SectionUpdated April 16, 2026

    FAR 1.202Agency compliance with the FAR.

    Plain-English Summary

    FAR 1.202 is a short but important allocation-of-responsibility provision. It identifies which senior executive officials are responsible for ensuring agency compliance with the Federal Acquisition Regulation, and it ties that responsibility back to FAR 1.304, which governs the FAR’s authority and applicability. In practical terms, this section does not create detailed contracting procedures; instead, it establishes who at the top of the executive branch is accountable for making sure the FAR is followed within different parts of the Government. The section covers three categories of agencies: the military departments and defense agencies, civilian agencies other than NASA, and NASA activities.
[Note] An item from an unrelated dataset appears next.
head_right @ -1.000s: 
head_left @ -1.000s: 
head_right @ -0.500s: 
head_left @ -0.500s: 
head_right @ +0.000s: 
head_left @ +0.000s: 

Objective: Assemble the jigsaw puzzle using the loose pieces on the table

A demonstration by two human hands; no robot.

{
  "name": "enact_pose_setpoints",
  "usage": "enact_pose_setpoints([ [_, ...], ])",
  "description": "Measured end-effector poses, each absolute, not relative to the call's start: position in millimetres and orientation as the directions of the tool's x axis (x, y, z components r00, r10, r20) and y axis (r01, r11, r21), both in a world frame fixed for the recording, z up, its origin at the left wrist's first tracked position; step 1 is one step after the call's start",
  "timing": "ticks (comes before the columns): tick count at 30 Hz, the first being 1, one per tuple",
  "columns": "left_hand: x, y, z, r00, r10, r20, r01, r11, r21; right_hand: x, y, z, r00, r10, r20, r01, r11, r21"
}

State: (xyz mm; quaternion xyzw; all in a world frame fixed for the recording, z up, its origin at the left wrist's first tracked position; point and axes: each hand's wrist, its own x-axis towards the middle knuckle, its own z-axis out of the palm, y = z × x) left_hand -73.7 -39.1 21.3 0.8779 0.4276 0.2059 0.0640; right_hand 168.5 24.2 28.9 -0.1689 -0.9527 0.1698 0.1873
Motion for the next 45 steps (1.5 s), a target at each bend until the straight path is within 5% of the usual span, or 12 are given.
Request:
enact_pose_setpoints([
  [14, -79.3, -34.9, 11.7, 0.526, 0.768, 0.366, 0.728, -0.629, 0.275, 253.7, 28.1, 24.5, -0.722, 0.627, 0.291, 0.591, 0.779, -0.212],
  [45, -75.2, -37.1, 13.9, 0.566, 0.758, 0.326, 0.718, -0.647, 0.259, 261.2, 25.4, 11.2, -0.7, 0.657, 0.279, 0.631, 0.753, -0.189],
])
Its purpose is to make clear that compliance oversight is centralized at the highest agency level, which helps ensure consistent acquisition policy, accountability, and enforcement across the federal procurement system.

    Key Rules

    Defense compliance authority

    The Secretary of Defense is responsible for FAR compliance for the military departments and defense agencies. This means DoD-wide oversight of adherence to the FAR rests with the Department’s top leadership, not with individual contracting offices alone.

    Civilian agency authority

    The Administrator of General Services is responsible for FAR compliance for civilian agencies other than NASA. This places governmentwide civilian acquisition oversight under GSA leadership for agencies outside the defense and NASA structures.

    NASA compliance authority

    The Administrator of NASA is responsible for FAR compliance for NASA activities. NASA is treated separately from other civilian agencies, so its FAR compliance accountability is assigned directly to NASA’s Administrator.

    Reference to FAR applicability

    The section expressly points to FAR 1.304, which addresses the FAR’s authority and applicability. In context, this signals that compliance responsibility must be understood together with the FAR’s broader rules on what the regulation covers and how it applies.

    Responsibilities

    Secretary of Defense

    Ensure compliance with the FAR within the military departments and defense agencies, including oversight of acquisition policy implementation and adherence to FAR requirements across DoD components.

    Administrator of General Services

    Ensure compliance with the FAR for civilian agencies other than NASA, providing top-level oversight for civilian executive agencies subject to the FAR.

    Administrator of NASA

    Ensure compliance with the FAR for NASA activities, maintaining agency-level accountability for following FAR requirements within NASA.

    Practical Implications

    1

    This section is mainly about accountability, not day-to-day contract administration. Contracting officers and program staff still follow the FAR directly, but agency heads are the officials responsible for ensuring the system is compliant overall.

    2

    It helps clarify where policy oversight sits when questions arise about agency-wide FAR implementation. If an agency has inconsistent practices, the issue ultimately traces back to the responsible senior official for that agency category.

    3

    The section does not give contractors a separate right or procedure to invoke; instead, it tells them that FAR compliance is managed at the agency leadership level. Contractors should still rely on the applicable FAR clauses, agency supplements, and solicitation terms.

    4

    A common pitfall is assuming this section creates special rules for individual procurements. It does not; it is an organizational responsibility provision that supports the broader FAR framework.

    5

    Because the section cross-references FAR 1.304, users should read it as part of the FAR’s structure and authority provisions rather than as a standalone operational rule.

    Official Regulatory Text

    Agency compliance with the FAR (see 1.304 ) is the responsibility of the Secretary of Defense (for the military departments and defense agencies), the Administrator of General Services (for civilian agencies other than NASA), and the Administrator of NASA (for NASA activities).